● **WHAT IS BEING ASKED**
In the data below, the answer is the run of lines from the line containing "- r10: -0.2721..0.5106" through the line containing "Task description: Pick", both included; print it exactly and nothing else.

● **Records excerpted from a collection**
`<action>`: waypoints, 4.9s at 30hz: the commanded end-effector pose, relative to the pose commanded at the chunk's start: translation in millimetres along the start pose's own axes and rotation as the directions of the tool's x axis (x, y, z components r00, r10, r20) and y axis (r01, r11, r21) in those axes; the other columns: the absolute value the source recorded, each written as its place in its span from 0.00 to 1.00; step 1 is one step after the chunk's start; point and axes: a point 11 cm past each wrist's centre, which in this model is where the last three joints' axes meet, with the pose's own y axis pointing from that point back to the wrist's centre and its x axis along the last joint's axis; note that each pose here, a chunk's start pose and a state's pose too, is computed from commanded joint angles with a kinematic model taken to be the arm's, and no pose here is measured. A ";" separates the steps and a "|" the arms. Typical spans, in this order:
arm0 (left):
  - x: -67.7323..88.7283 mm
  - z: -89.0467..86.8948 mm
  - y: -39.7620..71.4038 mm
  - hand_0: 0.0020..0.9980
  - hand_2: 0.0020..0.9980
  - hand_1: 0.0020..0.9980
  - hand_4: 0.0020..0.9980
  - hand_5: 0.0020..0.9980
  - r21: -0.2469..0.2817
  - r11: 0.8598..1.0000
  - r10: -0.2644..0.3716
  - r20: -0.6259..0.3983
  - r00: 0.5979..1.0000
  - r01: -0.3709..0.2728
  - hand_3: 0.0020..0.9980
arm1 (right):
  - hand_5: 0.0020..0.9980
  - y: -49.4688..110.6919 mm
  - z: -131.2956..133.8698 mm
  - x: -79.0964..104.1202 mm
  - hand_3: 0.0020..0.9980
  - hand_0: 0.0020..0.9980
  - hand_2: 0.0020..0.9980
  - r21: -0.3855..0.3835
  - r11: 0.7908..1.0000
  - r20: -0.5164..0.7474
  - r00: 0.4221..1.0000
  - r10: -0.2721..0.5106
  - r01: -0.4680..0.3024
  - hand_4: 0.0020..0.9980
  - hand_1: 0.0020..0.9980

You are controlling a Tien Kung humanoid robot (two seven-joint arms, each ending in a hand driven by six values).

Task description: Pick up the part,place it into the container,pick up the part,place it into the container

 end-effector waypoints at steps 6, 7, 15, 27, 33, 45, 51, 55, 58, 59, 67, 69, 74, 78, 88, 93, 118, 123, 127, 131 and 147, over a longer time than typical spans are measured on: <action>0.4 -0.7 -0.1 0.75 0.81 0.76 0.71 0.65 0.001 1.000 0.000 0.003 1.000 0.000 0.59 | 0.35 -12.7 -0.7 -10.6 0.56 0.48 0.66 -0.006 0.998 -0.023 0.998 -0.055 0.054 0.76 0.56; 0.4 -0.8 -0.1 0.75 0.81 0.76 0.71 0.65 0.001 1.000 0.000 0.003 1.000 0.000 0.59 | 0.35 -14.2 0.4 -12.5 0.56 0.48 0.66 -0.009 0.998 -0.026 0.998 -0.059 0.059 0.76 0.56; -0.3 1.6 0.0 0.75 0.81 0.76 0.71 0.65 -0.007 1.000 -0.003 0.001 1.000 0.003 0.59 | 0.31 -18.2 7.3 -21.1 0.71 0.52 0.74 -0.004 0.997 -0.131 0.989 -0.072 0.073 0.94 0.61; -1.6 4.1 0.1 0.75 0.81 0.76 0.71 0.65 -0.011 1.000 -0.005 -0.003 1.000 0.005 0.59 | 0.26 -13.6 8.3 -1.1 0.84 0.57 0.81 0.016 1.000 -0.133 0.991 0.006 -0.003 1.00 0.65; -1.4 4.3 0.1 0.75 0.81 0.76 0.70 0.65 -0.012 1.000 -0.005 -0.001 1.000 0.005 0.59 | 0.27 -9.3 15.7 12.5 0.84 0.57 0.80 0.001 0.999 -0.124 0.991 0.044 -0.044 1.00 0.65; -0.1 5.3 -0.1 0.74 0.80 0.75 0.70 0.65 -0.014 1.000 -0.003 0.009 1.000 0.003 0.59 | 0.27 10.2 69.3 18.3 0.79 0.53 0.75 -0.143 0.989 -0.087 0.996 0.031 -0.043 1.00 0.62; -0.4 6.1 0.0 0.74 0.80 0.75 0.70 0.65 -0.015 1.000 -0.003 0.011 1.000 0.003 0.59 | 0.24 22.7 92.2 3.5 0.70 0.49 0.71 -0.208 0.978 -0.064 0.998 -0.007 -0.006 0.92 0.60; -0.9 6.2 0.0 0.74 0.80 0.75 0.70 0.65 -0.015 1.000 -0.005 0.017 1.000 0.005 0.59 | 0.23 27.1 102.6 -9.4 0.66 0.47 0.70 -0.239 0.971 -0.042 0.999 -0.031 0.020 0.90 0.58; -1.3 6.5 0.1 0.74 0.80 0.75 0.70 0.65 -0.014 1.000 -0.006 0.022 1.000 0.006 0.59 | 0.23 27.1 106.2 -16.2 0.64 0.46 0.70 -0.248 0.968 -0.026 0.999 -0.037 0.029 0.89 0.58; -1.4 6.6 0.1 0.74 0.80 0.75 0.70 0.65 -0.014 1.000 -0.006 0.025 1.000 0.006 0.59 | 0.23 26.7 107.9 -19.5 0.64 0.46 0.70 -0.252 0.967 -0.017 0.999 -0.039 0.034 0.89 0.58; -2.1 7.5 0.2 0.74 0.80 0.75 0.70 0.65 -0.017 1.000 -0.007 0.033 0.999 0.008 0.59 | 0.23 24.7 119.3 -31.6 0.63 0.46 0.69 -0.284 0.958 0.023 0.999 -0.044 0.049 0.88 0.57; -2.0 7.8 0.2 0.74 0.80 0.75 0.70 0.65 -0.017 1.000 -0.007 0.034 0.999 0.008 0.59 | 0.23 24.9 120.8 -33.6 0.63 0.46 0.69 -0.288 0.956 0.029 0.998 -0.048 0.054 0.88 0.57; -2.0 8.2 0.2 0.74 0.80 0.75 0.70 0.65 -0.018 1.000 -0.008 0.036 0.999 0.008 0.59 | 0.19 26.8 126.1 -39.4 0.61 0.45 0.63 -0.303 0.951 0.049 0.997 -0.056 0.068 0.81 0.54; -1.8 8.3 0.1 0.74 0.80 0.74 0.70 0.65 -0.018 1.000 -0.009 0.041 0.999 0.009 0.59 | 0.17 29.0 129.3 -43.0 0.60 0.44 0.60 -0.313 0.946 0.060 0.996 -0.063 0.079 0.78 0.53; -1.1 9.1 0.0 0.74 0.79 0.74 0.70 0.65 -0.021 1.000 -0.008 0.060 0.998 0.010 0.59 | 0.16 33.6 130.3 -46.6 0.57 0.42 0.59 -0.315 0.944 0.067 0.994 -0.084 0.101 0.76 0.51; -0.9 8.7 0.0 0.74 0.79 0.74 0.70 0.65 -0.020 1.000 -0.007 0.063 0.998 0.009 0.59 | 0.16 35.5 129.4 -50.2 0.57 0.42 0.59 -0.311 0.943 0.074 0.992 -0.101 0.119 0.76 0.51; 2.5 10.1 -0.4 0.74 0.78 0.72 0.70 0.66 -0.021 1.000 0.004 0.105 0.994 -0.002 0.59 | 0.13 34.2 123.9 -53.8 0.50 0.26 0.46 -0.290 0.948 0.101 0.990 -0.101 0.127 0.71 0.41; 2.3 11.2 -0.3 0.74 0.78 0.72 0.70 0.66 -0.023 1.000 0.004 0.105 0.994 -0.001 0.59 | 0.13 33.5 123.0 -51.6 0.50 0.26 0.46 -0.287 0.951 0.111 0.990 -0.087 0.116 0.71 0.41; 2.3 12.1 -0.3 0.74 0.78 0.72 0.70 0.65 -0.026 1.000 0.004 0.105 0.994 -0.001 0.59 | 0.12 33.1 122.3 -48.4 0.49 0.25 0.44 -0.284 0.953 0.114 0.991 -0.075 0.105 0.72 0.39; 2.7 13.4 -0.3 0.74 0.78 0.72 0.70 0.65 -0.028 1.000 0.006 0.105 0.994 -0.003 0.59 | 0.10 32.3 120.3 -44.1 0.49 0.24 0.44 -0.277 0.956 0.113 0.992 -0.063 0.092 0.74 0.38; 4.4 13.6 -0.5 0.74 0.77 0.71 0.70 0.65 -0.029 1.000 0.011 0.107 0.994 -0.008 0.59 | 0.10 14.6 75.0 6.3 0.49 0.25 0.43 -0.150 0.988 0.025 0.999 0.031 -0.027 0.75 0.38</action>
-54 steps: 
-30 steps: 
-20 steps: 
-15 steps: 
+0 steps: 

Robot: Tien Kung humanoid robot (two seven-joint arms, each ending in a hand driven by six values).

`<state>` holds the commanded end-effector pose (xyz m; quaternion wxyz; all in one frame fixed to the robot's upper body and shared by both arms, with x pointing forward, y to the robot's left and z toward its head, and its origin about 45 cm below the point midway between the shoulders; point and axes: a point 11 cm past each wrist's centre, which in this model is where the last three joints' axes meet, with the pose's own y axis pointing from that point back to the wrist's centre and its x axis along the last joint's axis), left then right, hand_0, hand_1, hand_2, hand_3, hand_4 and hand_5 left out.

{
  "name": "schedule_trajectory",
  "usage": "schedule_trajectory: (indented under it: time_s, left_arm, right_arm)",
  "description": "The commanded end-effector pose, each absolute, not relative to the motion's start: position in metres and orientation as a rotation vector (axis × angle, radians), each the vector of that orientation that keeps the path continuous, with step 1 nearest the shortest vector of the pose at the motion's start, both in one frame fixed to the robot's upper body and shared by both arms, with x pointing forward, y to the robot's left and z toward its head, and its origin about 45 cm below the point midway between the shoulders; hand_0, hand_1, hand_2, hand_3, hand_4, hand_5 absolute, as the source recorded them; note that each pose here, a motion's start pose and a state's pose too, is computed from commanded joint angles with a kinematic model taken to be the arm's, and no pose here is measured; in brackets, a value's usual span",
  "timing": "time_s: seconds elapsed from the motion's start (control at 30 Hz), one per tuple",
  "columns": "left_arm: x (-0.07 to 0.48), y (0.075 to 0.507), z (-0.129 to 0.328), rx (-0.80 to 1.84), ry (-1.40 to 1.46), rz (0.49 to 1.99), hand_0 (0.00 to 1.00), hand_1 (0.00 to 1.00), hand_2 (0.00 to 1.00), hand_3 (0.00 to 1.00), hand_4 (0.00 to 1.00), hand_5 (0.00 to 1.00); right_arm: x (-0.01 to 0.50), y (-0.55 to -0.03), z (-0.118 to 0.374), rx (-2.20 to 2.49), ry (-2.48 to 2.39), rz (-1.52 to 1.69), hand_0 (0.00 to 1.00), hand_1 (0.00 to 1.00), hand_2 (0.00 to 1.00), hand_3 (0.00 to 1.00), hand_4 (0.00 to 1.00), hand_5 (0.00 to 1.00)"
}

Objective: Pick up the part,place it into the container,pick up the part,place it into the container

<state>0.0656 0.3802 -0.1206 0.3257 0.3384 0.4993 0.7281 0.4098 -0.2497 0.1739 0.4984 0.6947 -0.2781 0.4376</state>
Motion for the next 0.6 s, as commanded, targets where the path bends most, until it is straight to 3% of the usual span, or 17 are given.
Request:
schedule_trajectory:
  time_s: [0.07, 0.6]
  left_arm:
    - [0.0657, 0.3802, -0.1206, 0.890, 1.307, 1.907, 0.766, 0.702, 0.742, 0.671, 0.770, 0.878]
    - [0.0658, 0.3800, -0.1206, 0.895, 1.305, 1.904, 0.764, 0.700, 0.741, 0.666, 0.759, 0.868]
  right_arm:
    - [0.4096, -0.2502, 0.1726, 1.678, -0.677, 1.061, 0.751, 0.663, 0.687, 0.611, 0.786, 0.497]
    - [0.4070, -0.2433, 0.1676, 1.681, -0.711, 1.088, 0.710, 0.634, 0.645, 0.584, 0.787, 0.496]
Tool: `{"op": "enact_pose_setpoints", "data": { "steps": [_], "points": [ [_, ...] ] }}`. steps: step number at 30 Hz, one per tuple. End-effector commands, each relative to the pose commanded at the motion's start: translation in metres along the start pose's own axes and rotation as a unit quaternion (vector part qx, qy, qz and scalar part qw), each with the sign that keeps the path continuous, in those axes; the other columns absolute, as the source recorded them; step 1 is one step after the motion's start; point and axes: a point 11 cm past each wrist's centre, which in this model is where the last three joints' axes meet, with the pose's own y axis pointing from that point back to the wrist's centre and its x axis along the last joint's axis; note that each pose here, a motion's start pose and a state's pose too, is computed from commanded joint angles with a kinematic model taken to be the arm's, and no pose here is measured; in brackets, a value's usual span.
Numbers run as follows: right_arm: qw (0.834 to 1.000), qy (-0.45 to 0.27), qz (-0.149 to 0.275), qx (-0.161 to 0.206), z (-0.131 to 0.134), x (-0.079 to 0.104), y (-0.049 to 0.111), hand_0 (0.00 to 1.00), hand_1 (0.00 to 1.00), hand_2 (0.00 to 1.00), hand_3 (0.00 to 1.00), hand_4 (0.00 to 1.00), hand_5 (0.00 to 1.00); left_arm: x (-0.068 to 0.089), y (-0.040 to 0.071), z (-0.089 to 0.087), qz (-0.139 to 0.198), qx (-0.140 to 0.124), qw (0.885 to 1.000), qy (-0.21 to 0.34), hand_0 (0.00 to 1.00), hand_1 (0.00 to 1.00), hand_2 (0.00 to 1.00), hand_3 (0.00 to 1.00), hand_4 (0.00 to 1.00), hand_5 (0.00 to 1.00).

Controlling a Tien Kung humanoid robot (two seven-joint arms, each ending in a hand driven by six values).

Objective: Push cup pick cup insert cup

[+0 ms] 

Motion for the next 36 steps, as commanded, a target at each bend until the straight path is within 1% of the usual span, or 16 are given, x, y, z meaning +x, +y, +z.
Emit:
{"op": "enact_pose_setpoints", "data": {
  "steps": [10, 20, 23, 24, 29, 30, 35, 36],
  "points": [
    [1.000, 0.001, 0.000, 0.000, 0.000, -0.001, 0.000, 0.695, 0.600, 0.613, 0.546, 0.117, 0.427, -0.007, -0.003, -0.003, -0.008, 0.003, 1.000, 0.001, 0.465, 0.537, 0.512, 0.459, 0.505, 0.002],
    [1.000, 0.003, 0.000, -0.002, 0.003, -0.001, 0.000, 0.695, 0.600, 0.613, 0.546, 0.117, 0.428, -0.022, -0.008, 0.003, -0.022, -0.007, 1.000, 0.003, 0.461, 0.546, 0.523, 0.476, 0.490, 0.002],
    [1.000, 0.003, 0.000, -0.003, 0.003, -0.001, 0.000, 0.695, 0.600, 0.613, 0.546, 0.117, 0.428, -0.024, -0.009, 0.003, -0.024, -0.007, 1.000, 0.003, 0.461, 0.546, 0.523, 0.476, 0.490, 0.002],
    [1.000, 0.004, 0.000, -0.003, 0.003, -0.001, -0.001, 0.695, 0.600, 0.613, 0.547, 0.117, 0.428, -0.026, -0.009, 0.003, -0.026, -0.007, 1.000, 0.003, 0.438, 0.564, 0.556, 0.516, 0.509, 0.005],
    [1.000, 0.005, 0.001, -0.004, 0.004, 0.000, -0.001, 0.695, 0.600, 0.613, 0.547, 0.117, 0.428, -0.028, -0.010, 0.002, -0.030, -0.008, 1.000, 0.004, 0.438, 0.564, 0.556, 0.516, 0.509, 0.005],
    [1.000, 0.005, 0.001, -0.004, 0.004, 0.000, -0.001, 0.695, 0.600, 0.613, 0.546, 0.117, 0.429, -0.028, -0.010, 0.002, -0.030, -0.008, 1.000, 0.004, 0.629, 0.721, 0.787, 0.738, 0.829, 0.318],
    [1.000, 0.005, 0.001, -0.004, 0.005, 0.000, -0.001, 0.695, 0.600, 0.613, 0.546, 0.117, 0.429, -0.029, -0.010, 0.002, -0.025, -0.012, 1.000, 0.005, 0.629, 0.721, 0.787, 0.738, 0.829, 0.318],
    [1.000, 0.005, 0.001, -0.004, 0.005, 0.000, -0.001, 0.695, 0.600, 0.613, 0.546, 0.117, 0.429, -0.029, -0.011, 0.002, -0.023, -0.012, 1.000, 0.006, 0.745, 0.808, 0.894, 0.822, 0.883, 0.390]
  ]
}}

● **SOLUTION TO THIS EXERCISE**
  - r10: -0.2721..0.5106
  - r01: -0.4680..0.3024
  - hand_4: 0.0020..0.9980
  - hand_1: 0.0020..0.9980

You are controlling a Tien Kung humanoid robot (two seven-joint arms, each ending in a hand driven by six values).

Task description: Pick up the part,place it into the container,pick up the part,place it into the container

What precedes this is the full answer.